Als Erstes galt es ein ITER 4.0 Zeitreisetablet zu besorgen. Das würde, im Vergleich zu dem, was sonst noch auf ihrer Liste stand, ein Kinderspiel werden. Die Dinger lagen im Dutzend bei ihr in der Abteilung und wurden dort auf Zuverlässigkeit geprüft oder hinsichtlich ihrer letzten Benutzung analysiert. Vereinzelt gab es sogar Geräte, die länger als ein Jahr nicht mehr im Einsatz gewesen waren. Vermisst wurden sie dennoch nicht. Schließlich gab es genug davon und niemand wagte es, das Monitoringteam zur Eile zu drängen. Mit ihnen legte man sich besser nicht an - ein ungeschriebenes Gesetz des Hauses.
Schwieriger würde es dagegen sein, Harukis Aufbruch und Aufenthalt in der Vergangenheit zu verschleiern. Unzählige Sicherheitsmechanismen sorgten dafür, dass Missbrauchsversuche quasi unmöglich waren. Von Ausnahmen abgesehen, durften Historyscouts und ihre Tablets nur von den Transiträumen aus, ihre Reisen antreten. Jeder unautorisierte Versuch, eine portable Zeitmaschine aus der Agency zu bringen, durfte sogar durch Schusswaffengebrauch verhindert werden.

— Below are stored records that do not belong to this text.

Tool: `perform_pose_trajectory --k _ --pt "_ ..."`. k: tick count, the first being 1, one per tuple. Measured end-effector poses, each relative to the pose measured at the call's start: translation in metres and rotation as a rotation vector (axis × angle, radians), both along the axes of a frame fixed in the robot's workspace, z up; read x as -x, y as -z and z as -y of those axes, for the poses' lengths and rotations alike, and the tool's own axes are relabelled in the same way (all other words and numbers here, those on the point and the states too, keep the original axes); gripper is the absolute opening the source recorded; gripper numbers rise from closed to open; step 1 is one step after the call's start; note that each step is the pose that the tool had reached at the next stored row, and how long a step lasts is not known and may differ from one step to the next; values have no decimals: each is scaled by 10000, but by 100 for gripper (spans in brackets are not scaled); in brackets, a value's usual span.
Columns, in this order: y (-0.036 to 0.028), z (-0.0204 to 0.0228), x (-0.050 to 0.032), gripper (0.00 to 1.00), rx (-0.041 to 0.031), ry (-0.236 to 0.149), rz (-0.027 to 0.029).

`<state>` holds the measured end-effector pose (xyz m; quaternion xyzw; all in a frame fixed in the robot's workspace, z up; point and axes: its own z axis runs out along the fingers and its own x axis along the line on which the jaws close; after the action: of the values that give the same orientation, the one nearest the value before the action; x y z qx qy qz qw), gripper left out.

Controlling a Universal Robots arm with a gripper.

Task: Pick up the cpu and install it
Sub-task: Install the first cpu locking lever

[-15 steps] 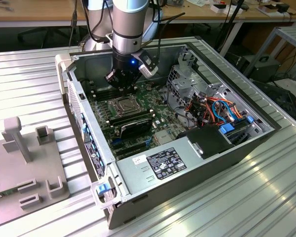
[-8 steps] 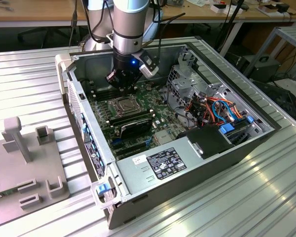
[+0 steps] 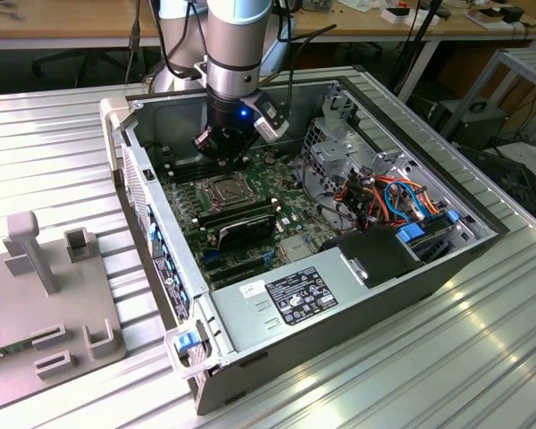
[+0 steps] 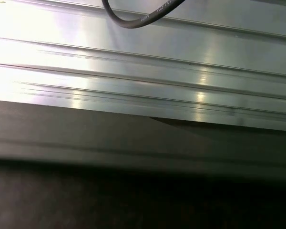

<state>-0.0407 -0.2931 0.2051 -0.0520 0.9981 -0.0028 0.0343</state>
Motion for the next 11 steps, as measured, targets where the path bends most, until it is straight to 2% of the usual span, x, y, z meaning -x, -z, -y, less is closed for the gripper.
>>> perform_pose_trajectory --k 11 --pt "12 0 -11 11 7 0 -1"
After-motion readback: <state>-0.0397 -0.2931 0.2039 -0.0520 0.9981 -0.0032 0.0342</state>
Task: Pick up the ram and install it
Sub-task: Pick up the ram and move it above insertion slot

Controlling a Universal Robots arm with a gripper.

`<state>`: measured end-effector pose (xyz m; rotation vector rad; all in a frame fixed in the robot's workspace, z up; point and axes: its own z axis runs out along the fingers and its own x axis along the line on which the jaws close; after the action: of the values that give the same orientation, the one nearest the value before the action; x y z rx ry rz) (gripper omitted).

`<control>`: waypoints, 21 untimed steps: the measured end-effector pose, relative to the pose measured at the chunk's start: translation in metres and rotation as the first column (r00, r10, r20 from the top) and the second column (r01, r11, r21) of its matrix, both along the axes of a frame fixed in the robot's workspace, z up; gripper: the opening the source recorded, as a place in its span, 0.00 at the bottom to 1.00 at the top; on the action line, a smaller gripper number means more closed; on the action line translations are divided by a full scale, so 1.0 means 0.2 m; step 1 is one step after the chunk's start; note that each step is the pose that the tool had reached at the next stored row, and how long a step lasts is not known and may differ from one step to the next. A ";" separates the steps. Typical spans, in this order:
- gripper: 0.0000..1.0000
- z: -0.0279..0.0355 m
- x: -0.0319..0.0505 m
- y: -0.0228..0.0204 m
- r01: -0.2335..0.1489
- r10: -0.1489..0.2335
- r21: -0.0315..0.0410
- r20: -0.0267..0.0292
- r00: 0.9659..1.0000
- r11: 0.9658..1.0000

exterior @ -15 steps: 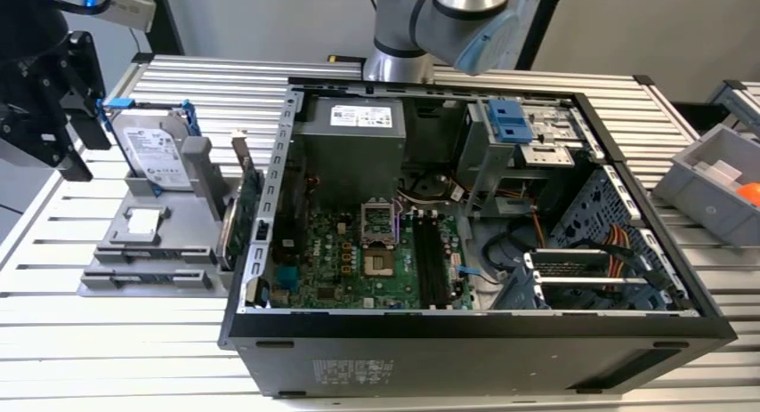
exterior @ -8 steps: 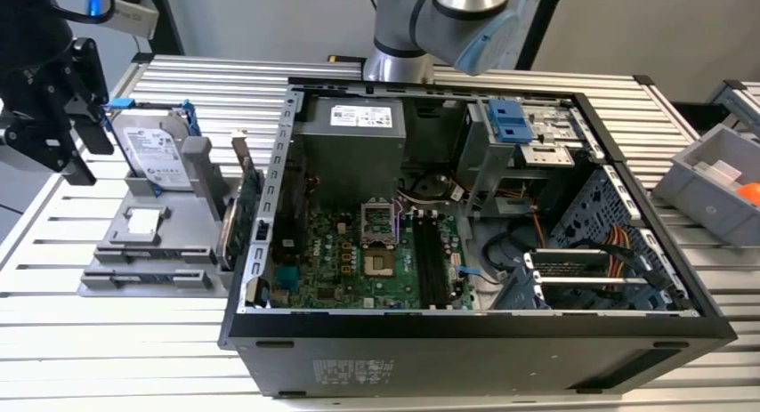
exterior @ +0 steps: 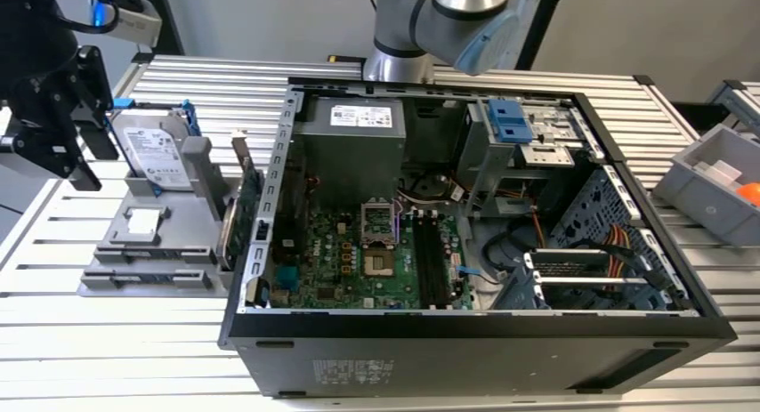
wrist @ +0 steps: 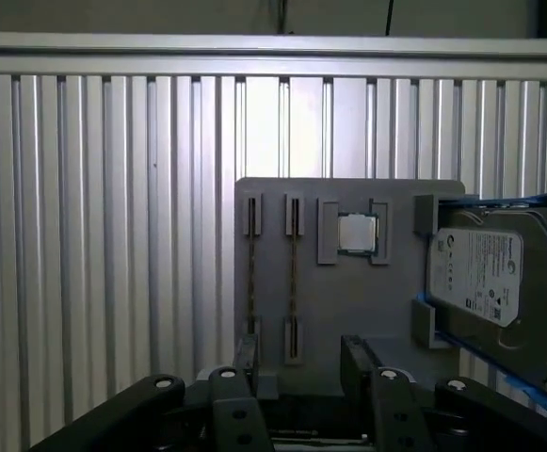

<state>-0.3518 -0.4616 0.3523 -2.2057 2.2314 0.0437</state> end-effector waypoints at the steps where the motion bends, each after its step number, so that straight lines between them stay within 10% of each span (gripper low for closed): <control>1: 1.00 -0.003 0.000 0.000 0.000 0.000 0.000 0.000 1.000 1.000; 21: 1.00 -0.095 -0.018 0.000 0.000 0.000 -0.001 0.003 1.000 1.000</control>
<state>-0.3554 -0.4617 0.3333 -2.2049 2.2303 0.0402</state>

Gunnarsson war sich dieser Gefahr mehr als bewusst. Sie würde alles tun, damit Sato nichts passierte. Doch an das Sicherheitsprotokoll des Gebäudes kam selbst sie nicht heran. Kein Zugriff seitens ihrer Abteilung. Was sie brauchten, war ein effektives Ablenkungsmanöver. Etwas, dass genug Aufsehen erregte, um Sato samt ITER unbehelligt aus dem Gebäude verschwinden zu lassen.

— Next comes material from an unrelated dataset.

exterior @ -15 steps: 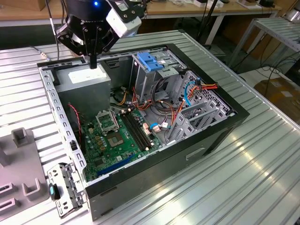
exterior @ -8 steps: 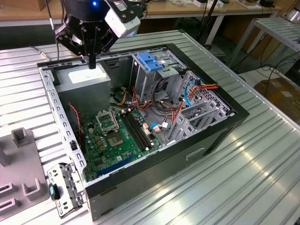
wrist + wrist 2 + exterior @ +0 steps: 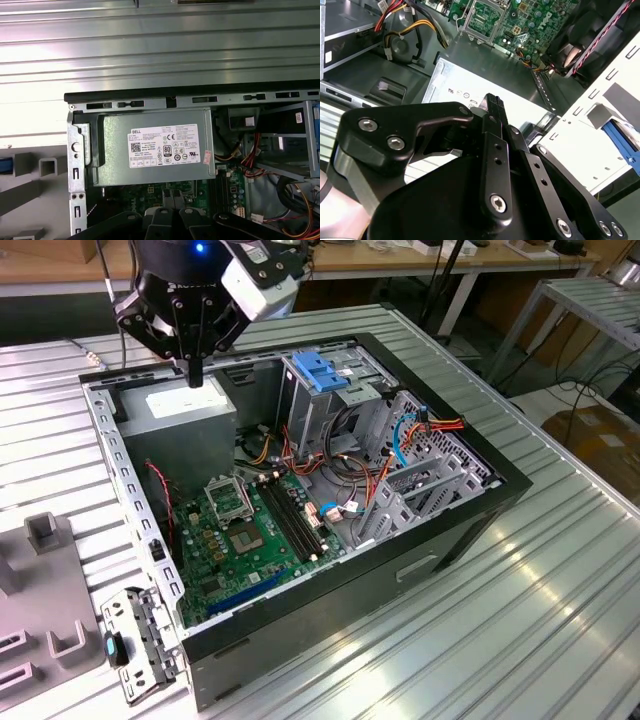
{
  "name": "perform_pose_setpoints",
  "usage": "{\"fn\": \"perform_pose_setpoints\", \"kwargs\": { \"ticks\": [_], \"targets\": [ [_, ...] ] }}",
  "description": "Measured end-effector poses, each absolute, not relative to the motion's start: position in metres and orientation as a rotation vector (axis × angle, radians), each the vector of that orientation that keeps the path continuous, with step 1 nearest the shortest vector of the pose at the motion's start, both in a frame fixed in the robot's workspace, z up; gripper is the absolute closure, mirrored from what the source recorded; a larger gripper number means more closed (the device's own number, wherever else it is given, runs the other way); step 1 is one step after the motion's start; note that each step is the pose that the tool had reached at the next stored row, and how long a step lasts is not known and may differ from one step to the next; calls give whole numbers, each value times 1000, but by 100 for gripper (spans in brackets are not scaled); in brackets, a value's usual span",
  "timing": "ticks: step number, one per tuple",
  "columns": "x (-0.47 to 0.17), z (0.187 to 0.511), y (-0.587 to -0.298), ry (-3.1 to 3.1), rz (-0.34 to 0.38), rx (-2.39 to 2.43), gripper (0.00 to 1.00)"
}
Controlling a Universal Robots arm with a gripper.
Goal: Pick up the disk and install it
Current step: 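Reach for the disk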
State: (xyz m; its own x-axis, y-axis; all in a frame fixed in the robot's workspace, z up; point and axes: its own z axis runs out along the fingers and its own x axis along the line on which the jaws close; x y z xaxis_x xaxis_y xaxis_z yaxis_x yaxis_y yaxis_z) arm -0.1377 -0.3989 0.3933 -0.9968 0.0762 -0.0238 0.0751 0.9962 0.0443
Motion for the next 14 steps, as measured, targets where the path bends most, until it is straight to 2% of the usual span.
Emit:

Sie lächelte, als sie in ihrem Büro ankam. Der Gang durch die vielen gemäldegesäumten Flure des Baus, hatte sie auf eine Idee gebracht. Der Schlüssel zum Erfolg lag im Geltungsdrang des Unternehmens. Haruki und sie würden die Vorstandsmitglieder an ihrer verwundbarsten Stelle treffen - an ihrer eigenen Eitelkeit und natürlich am Portemonnaie.